Mi abuela nació el cinco de febrero de 1899, lo que significa que hoy cumpliría 116 años. Cuando era pequeña me gustaba calcular su edad porque siempre era uno más que el año en el que vivíamos, y eso me hacía sentir importante. El otro día se lo conté a mis alumnos y se quedaron horrorizados al pensar que alguien que ellos conocían podía haber tenido una abuela nacida en el siglo diecinueve. A mí me sigue encantando calcular su edad y sumarle uno al siglo.
Cuando tenía cuarenta y tres años, cinco hijas y un único hijo, mi abuela empezó a tener síntomas que encajaban con la menopausia. Al menos eso pensaba todo el mundo, porque ella tuvo claro que aquello de menopausia nada, lo que llegaba era un nuevo embarazo. Acertó, y por primera vez en su vida dio a luz en un hospital al segundo varón de la casa, el pequeño, el que sería mi padre treinta y tres años más tarde. Al poco sería abuela, y mi padre fue una de las pocas personas que, después de casarse, se iría de vacaciones con su sobrina y su marido, los mejores amigos de mi padre y mi madre. Esa sobrina, mi prima, es mi madrina, y sus hijos tienen la misma edad que yo y mi hermano. Lo que significa que cuando mi abuela tuvo el último nieto, a los ochenta y dos años, ya llevaba un lustro siendo bisabuela.

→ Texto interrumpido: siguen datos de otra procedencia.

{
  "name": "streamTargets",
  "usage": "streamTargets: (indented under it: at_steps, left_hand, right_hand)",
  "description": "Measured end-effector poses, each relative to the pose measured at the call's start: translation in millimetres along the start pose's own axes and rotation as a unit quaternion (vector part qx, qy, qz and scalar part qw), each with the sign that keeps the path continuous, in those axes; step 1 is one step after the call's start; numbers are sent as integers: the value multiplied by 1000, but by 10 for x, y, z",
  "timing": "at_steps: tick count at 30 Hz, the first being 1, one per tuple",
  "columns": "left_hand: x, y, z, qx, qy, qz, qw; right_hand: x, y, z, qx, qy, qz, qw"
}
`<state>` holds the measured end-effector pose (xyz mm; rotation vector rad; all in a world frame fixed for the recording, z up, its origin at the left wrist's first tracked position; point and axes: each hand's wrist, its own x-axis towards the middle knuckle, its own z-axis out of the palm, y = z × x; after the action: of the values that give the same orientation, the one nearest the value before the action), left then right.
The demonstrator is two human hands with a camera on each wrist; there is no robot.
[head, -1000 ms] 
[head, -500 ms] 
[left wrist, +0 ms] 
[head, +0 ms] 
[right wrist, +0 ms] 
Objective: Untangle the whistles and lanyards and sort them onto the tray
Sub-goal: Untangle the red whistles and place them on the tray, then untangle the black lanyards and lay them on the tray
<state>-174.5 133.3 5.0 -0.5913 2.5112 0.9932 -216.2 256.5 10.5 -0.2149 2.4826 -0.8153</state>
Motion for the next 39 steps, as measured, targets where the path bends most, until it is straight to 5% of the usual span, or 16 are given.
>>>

Para entonces ya había perdido la cabeza y llevaba tiempo en una residencia. Yo la vi en contadas ocasiones, porque a mis padres no les parecía que aquel fuera un sitio adecuado para una niña y a mí no me hacía ninguna ilusión ir a visitar a una señora que no sabía quien era yo. Dice la leyenda que, cuando yo nací, peleó porque me llamaran Rufina en vez de Ruth, que qué nombre era ese para una niña. En una de las visitas que le hice le llevé una flor, y cuando me fui me la devolvió. Otra vez la vi dormida, la inmensa mata de pelo blanco azulado apoyada en la almohada, murmurando en sueños (siempre me acuerdo de ese pelo, y de la suerte que he tenido al heredarlo; no hay nadie calvo en ese lado de la familia). Murió a los noventa y tantos, habiendo enterrado a su marido, a un hijo y a unos cuantos yernos y nietos. Su hija mayor tiene casi noventa y está en perfecta salud mental y física, y el resto de las hijas resiste el embate del tiempo; por contra, ninguno de sus dos hijos varones llegó a los setenta.
Nació el cinco de febrero, día de Santa Águeda, y por supuesto se llamó Águeda. Aquí, la víspera es día de romería, o por lo menos lo era, cuando los hombres que estaban a punto de ir a la “mili” paseaban por la calle cantando y pidiendo para una última noche de juerga (al menos ese creo que es el origen de la tradición). Hoy en día la costumbre casi se ha perdido en las ciudades, aunque en los colegios se siga manteniendo y sigamos cantando la canción y saliendo con los chavales y chavalas por el barrio (si el tiempo lo permite). Por eso me acuerdo siempre de su cumpleaños, porque coincide con la santa más festejada en Euskadi. Y en esos días me entra morriña, y veo la nieve caer, y pienso en todo lo que vivió la mujer de pelo blanco apoyado sobre la almohada que hoy cumpliría ciento dieciséis años.